# DATA SECTION
-------

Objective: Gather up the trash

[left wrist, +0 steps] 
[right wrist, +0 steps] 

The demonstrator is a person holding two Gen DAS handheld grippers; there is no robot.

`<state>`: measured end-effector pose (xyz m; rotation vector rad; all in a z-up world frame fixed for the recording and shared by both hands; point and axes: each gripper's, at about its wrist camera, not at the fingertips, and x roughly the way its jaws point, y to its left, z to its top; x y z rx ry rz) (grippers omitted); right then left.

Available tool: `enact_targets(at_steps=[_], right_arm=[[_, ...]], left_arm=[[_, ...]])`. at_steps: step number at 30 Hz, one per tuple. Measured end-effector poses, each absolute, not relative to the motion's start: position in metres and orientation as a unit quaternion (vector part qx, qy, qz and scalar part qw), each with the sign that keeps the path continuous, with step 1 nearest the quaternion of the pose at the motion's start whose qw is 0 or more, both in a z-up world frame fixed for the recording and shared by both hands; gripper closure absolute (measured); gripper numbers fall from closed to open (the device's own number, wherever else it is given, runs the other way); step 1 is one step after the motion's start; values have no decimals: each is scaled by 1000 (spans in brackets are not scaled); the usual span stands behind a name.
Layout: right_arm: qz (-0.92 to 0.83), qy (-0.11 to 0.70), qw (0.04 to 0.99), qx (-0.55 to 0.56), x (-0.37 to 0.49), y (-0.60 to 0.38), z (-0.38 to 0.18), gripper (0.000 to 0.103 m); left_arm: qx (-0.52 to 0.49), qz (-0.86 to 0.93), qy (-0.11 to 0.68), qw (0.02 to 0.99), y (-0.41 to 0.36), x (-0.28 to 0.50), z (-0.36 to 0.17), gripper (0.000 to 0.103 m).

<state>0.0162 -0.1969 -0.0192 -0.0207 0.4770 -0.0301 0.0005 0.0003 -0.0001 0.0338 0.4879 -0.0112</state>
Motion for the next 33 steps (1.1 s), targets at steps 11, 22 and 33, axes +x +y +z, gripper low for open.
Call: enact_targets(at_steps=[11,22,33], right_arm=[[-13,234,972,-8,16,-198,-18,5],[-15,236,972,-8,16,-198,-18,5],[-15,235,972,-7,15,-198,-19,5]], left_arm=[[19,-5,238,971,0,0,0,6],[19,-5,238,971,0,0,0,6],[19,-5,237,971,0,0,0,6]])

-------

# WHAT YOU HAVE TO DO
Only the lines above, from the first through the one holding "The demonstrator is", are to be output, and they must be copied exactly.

# SOLUTION TO THE EXERCISE
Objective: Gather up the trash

[left wrist, +0 steps] 
[right wrist, +0 steps] 

The demonstrator is a person holding two Gen DAS handheld grippers; there is no robot.

Work on the exercise is now concluded.